As a water maintenance worker for the city of El Segundo, Javier Olmedo’s work sometimes involves repairing fire hydrants and responding to emergency calls of water-main ruptures.
Olmedo, a 2001 Santa Monica High School graduate, wants fire hydrants to play a different role in his work.
“When I was little I used to get really excited about putting on a little firefighter helmet,” Olmedo said. “The dream grew stronger as I got older. I idolized [firefighters] every time I would see them.”
Though the dream has so far eluded him, with some help from the Santa Monica community, it now appears within in his reach.
Olmedo, a resident of Inglewood, was accepted at El Camino College Fire Academy in Torrance, where he took the prerequisite basic fire-science courses and emergency medical tech program. Before he could enroll, the part-time program was discontinued due to budget cuts.
As the father of three children—Lorena, 13; Salina, 11; and Javier Jr., 8—Olmedo said he could not afford to give up his job to enroll in the academy full time. Olmedo’s fiancée and his children’s mother, Carolina Buendia, also a 2001 SMHS graduate, is an instructional assistant at McKinley Elementary.
Olmedo said he was placed on El Camino’s waitlist and invited to attend a subsequent term. Since his circumstances had not changed, Olmedo declined a second time.
“It was pretty disappointing,” Olmedo said. “I was a little frustrated, but it just motivated me to go out and look elsewhere.”

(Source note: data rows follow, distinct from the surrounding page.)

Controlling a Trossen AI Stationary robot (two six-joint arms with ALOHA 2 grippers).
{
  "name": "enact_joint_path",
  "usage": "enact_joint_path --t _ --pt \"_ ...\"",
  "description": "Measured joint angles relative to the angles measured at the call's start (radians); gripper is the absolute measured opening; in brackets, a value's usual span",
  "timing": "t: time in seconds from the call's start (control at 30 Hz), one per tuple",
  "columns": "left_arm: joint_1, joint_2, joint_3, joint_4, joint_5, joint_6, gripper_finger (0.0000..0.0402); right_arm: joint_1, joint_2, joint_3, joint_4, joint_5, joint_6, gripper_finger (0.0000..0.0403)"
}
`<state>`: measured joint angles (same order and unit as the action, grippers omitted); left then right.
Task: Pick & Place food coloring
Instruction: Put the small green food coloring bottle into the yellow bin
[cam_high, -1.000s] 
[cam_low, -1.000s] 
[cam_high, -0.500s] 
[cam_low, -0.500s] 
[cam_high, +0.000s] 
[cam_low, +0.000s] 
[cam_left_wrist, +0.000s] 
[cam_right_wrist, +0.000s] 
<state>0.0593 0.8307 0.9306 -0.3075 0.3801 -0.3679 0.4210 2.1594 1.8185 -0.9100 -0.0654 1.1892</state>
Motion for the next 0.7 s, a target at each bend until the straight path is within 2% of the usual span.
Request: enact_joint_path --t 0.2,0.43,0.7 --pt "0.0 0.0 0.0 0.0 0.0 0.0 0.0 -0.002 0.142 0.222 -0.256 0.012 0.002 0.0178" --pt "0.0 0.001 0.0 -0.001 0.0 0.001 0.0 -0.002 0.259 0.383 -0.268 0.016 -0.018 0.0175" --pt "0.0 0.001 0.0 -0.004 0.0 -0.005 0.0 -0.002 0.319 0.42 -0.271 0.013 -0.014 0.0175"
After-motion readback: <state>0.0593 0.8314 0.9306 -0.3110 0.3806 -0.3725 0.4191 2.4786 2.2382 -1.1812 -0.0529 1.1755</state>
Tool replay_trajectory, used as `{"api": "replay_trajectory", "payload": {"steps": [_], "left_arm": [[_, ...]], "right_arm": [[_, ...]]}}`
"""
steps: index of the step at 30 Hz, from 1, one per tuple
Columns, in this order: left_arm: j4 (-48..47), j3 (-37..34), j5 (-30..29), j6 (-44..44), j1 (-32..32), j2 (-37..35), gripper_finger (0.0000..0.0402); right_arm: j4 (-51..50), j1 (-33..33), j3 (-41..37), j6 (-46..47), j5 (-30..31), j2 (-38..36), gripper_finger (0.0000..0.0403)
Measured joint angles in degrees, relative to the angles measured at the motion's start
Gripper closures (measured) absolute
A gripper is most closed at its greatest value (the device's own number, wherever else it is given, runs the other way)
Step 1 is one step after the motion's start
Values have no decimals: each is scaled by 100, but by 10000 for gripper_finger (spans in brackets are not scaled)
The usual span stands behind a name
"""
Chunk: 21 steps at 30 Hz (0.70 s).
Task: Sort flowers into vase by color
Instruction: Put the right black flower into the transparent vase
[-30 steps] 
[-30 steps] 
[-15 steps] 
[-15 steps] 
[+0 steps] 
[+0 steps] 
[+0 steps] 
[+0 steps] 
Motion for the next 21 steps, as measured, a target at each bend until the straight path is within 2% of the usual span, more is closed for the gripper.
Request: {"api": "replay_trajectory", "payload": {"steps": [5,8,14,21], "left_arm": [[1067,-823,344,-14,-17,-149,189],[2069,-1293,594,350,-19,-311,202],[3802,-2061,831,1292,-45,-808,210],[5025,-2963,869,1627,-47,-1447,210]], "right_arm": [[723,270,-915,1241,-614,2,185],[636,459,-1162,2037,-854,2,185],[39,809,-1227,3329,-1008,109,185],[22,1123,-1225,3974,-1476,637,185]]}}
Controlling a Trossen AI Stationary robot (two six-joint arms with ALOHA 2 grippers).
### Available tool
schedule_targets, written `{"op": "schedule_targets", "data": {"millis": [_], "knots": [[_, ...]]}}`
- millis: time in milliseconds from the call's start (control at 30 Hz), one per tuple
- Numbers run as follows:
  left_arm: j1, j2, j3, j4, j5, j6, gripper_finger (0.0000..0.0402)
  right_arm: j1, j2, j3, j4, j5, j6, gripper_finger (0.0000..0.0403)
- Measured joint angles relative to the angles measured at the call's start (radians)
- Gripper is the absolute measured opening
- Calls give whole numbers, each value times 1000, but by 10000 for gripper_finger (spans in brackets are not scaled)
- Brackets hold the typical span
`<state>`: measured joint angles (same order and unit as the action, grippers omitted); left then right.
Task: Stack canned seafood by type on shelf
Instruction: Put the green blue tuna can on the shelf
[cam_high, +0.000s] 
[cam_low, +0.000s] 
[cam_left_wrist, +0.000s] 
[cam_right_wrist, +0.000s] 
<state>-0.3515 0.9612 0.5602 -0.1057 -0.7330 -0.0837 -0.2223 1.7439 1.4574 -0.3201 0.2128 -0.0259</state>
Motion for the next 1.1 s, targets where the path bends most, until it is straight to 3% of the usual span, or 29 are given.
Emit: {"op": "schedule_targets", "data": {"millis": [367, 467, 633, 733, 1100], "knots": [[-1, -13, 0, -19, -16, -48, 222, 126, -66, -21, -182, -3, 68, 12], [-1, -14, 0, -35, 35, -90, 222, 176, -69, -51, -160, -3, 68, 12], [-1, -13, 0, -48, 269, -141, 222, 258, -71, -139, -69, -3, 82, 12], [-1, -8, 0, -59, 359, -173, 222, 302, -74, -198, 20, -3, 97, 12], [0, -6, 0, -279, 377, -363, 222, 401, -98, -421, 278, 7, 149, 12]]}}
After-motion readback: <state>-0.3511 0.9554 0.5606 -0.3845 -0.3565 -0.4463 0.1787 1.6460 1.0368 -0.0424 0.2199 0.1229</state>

Olmedo discovered the Verdugo Fire Academy at Glendale Community College, which offers a one-year, part-time program on Thursday evenings and weekends. By the end of the program, which is certified by the California State Board of Fire Services and California State Fire Marshal, graduates complete 900 hours of academic and hands-on training.
Two communities have stepped forward to support Olmedo’s goal of starting the program in January. The El Segundo Fire Department has agreed to sponsor Olmedo’s equipment needs. Last Thursday, Pico Youth & Family Center founder and director Oscar de la Torre sent out an e-mail seeking donations to help cover Olmedo’s tuition and related expenses totaling over $4,500.
“Javier grew up in the Pico neighborhood, he’s a graduate of our public school system and he’s a dedicated father, all good reasons for us to support him in reaching his dreams,” de la Torre told Patch. “It’s difficult being a father and a provider; it’s hard to stretch those dollars to include education.”
Although de la Torre sent out the e-mail to youth center supporters, he said donations would not go through the nonprofit; they would go directly to Olmedo and therefore would not be tax deductible. De la Torre said the youth center plans to make its own donation.
“We want to make sure that the funding goes directly to him and that donors have an opportunity to make sure that none of the donations will be used for any other programs or administration,” de la Torre said.
De la Torre, who was outreach specialist at Santa Monica High when Olmedo was a student, said he sees Olmedo’s goal of becoming a firefighter as an extension of Olmedo’s commitment to his children, who currently attend Santa Monica-Malibu Unified schools.
“[De la Torre] was a helping hand while I was at Santa Monica High,” said Olmedo, who also spent time volunteering in PYFC’s music program. "Because of people like Oscar and organizations like PYFC, people like myself are still able to have hope and hold on to their dreams. It means a
Olmedo said the opportunity to help others was part of what attracted him to firefighting.
“It would definitely be a dream to come back and work for Santa Monica [Fire Department].”